BANKACILIK KESİMİ BÜYÜK YÜK TAŞIYOR
Açıklamasının devamında bankacılık sistemi büyük bir yük taşıyor diyen Ali Serim şu formda devam etti:
“Yıllardan beri hayati tesirlerine işaret ettiğim Yapısal Islahatların gereğince önemsenmemesiyle büyüyen ekonomik zorlukların Covid 19 salgınının dehşetengiz tesirleriyle geldiği noktada yeni bir İstanbul Yaklaşımı’nı tartışmaya açmak gereklidir. Gerek kamu gerek özel bankaların sıkıntıları yönetirken vatanperver çalışmaları ve ürettikleri pratik tahlilleri oldu. Bu yük daha fazla taşınabilir mi emin değilim. Ülkemizde 2001 yılı genelinde kendini gösteren ekonomik krizin finans ve gerçek kesimde yarattığı tahribatın minimize edilmesi için bir sivil inisiyatif örneği olarak Türkiye Bankalar Birliği tarafından oluşturulan İstanbul Yaklaşımı gerek çalışma prensipleri gerek ortaya koyduğu uzlaşı ve müzakere ahlakı açılarından ülkemizin güçlü tecrübelerinden biri olmuştur. 19 Temmuz 2019 tarihli ve 30836 sayılı Resmi Gazete’de yayımlanan 7186 sayılı “Gelir Vergisi Kanunu ile Birtakım Kanunlarda Değişiklik Yapılması Hakkında Kanun” ile 5411 sayılı Bankacılık Kanunu’na eklenen süreksiz 32. unsurla finans kesimine olan kredilerini ödeyemeyen gerçek bölüme, bu kredileri ödeme kolaylığı getiren finansal yine yapılandırmaya ait düzenlemeler yapılmıştır.

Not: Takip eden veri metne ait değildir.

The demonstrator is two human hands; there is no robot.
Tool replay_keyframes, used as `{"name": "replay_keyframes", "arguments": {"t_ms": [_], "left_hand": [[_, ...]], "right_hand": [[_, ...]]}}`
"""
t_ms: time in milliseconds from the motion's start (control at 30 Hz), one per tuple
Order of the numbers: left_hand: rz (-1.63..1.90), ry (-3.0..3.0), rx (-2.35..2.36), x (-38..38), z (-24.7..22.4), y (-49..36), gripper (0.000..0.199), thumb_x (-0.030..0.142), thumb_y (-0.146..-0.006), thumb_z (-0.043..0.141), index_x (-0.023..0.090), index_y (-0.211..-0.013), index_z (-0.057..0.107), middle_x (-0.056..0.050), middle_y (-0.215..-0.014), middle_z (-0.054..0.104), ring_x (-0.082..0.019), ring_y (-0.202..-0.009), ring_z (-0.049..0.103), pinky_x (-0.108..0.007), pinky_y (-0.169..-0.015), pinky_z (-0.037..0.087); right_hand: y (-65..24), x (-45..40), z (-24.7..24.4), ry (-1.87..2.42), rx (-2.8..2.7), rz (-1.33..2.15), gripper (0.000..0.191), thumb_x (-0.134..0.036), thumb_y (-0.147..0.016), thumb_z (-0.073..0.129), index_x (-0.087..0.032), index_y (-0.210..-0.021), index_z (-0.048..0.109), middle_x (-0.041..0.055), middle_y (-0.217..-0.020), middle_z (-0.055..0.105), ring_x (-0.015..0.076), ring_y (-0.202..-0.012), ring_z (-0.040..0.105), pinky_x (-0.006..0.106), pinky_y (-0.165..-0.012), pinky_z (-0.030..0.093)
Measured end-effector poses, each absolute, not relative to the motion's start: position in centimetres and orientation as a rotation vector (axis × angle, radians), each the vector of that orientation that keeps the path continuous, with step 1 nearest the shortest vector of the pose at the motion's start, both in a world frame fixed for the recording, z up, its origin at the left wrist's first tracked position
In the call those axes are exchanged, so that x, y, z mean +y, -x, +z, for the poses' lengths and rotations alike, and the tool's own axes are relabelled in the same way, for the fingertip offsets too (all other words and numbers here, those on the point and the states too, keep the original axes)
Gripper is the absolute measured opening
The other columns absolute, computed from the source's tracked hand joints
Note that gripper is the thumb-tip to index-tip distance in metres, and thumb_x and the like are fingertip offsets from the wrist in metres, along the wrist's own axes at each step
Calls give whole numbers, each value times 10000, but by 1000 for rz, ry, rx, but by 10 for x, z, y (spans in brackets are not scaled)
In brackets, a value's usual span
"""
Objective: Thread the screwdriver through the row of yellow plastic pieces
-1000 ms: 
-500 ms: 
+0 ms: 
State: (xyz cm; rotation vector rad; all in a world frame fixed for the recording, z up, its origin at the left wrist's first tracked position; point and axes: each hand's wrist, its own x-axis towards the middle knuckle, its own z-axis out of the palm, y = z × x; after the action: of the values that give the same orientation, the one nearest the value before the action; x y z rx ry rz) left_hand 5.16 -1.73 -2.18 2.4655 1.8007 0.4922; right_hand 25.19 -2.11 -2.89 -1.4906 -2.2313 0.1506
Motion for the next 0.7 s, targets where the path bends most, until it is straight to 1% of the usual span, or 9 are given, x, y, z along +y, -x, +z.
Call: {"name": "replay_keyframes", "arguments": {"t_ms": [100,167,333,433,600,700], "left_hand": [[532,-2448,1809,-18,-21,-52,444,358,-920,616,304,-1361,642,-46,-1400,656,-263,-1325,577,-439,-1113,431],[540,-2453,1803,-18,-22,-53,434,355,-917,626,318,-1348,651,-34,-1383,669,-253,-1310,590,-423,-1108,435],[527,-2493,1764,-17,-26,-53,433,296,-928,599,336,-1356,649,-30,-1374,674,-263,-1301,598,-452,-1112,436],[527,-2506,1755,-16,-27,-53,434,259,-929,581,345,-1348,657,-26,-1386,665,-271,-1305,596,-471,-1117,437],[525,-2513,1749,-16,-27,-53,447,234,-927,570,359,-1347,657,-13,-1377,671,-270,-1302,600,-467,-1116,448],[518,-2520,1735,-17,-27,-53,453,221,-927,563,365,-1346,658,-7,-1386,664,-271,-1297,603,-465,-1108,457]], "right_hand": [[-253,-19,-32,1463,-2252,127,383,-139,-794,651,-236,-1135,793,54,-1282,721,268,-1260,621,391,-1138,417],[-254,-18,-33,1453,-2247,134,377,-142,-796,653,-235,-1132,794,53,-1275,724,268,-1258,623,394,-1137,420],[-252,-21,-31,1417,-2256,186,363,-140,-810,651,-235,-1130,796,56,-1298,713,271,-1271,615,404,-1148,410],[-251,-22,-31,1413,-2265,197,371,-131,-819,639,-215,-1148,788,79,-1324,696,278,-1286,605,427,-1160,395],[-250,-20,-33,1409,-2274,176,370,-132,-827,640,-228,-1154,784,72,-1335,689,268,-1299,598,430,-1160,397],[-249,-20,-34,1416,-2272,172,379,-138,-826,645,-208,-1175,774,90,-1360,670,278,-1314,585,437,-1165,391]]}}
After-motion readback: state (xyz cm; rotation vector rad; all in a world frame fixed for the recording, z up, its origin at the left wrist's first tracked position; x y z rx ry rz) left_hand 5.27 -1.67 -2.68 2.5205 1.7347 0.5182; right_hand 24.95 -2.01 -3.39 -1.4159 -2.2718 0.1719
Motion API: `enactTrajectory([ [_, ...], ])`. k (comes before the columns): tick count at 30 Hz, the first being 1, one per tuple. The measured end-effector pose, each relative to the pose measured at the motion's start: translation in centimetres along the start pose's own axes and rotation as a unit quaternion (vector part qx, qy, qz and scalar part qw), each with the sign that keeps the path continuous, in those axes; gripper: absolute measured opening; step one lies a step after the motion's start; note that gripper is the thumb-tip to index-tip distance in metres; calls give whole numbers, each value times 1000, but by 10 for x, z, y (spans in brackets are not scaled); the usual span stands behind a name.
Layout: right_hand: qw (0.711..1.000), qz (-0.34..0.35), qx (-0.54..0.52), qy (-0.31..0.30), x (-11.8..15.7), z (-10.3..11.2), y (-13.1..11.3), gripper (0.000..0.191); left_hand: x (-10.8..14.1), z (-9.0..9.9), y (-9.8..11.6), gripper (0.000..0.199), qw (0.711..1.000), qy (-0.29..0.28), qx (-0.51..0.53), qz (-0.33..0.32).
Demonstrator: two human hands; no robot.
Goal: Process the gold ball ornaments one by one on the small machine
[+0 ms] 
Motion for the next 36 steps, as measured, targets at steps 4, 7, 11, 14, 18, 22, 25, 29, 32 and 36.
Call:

Ama anlaşılmaktadır ki bu düzenleme kâfi olmamıştır. Husus üzerine kamu ve özel kesim ivedilikle derinlemesine teklifleri birlikte oluşturmak mecburiyetindedir. Memleketler arası piyasalarda kabul görecek bir finansal açılımın kaynak bulma fırsatları bulacağını düşünüyorum. Bunun için gerekli olan paradigma değişimlerinin başladığını da somut biçimde gözlemliyorum. Tek lazım olan biraz daha hızlı fiiliyata geçmek, uygulamalarla kararlılığımızın şeffafça taçlandırılması lazım diye düşünüyorum. Dünyada nereye gideceği tereddütlü çok fazla para var. Türkiye’ye gelmek isteyen de çok yatırımcı var. Bir müddetten beri yokluğu bazılarınca şikayet konusu yapılan gerekli ve istenen ‘piyasa koşullarıyla uyumlu idare’ imajının tekrar ortaya çıkması çok olumludur. Tüm karamsar propagandaya karşın görmezden gelemeyeceğimiz boyutlara ulaşan küresel ekonomik kriz mühleti ve kriz sonrası Türkiye’nin performansından tereddüt etmek iktisat tarihiyle çelişmektir.”